His writings on Jewish mysticism set the pattern for the study of Kabbalah from a critical and historical perspective. Among his most important books are, Major Trends in Jewish Mysticism, On Kabbalah and its Symbolism, Sabbatai Zevi; The Mystical Messiah; The Messianic Idea in Judaism. The Jewish philosopher Martin Buber once remarked, "All of us have students, schools, but only Gershom Scholem has created a whole academic discipline!"

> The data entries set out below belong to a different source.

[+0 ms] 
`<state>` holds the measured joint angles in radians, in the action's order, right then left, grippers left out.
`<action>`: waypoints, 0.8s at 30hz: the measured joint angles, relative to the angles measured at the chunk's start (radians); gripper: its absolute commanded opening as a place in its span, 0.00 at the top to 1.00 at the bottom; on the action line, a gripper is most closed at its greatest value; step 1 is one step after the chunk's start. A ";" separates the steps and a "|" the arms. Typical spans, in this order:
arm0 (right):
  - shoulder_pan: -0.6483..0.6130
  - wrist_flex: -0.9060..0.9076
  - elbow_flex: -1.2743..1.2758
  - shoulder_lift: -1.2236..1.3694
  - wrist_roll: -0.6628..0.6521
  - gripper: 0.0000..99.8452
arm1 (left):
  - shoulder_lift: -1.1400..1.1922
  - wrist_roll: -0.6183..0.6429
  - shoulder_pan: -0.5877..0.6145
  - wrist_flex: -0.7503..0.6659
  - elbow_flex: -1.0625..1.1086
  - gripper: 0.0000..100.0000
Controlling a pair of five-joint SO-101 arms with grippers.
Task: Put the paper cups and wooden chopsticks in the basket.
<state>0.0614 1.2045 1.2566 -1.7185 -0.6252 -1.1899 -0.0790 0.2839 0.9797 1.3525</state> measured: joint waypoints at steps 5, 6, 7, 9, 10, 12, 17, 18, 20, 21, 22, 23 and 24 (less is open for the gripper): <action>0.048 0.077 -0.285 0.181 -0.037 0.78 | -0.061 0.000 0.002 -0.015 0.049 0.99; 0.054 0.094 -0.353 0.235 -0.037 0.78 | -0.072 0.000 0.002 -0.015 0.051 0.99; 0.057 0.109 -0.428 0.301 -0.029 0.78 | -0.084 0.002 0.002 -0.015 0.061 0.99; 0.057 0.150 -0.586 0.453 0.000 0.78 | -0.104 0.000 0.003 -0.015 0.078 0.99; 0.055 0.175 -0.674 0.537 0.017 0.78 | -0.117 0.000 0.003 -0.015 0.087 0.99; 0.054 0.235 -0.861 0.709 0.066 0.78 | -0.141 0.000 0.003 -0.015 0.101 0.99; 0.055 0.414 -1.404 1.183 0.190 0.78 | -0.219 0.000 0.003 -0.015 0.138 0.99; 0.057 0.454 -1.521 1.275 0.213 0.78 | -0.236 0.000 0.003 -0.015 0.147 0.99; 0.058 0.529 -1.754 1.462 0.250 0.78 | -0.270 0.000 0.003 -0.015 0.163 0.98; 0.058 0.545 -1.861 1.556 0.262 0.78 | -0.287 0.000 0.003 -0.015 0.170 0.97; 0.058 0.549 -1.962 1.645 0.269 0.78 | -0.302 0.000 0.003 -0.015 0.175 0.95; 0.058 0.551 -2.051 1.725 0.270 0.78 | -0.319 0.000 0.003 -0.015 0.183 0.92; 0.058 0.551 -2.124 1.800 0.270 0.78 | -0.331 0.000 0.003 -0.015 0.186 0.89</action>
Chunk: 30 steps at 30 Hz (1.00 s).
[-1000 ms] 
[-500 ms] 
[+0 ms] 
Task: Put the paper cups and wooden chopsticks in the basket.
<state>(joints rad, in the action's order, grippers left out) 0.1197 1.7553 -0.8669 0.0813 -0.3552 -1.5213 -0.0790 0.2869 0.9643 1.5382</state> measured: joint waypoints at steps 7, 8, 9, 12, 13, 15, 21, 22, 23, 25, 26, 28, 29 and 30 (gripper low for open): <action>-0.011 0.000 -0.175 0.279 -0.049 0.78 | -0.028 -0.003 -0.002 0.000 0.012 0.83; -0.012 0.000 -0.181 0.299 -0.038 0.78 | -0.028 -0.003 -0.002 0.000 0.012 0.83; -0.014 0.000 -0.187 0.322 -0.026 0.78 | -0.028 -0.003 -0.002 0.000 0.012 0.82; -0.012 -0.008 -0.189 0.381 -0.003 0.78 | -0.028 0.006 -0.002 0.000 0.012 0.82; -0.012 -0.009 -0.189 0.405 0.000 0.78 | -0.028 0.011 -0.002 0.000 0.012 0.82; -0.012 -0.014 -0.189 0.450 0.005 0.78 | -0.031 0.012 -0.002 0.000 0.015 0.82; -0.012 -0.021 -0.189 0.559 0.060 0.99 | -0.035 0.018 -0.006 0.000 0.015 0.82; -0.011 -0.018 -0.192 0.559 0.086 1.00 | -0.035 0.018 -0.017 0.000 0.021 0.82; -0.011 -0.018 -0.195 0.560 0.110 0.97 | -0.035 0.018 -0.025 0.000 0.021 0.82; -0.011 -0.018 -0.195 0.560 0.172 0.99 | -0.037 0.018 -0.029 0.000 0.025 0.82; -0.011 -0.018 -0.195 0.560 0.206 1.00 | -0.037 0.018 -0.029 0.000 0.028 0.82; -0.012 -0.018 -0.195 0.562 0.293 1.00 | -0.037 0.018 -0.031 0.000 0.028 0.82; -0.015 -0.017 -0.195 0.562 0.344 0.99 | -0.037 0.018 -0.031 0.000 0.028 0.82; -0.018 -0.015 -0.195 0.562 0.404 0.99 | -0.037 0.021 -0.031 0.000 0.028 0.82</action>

When I was a rabbinic student at the Hebrew Union College in Cincinnati, Ohio, Dr. Scholem came to the College to do research on Kabbalah. He remained in residence just a short time, from March to May of 1966. In the 60’s Jewish mysticism was not an academic subject for which many of us would have signed up. Rationalism dominated the rabbinic curriculum. Consequently, I never had Dr. Scholem as a teacher but his room was adjacent to mine in the dormitory. Being a neighbor, I saw him often in the hall, library or the dining room. Once in a while, especially on a Saturday night, if I did not have something special to do, I would knock at his door, and ask him if he wanted to go out. He was by himself and not always socially busy. So, on a number of occasions we would hit a movie or get a cup of coffee at a local diner.
Dr. Scholem was a very formal individual, always wearing tie and jacket, even when we went to see a show. He was a stern man with a dry sense of humor. He spoke English well, though with a strong German accent. With me, he was friendly and cordial. I don’t remember what we talked about during our outings. But one thing is sure: I had no idea then that I was in the company of one of the most insightful scholars of our generation. It was only later on, when I started to read about Jewish mysticism that I realized how lucky I was to have spent quality time with Prof. Scholem. I wish I knew then what I know now, and could have asked him so many questions that still puzzle me about Kabbalah, but I will have to contend myself with a few wonderful memories I have of him. Well, c’est la vie!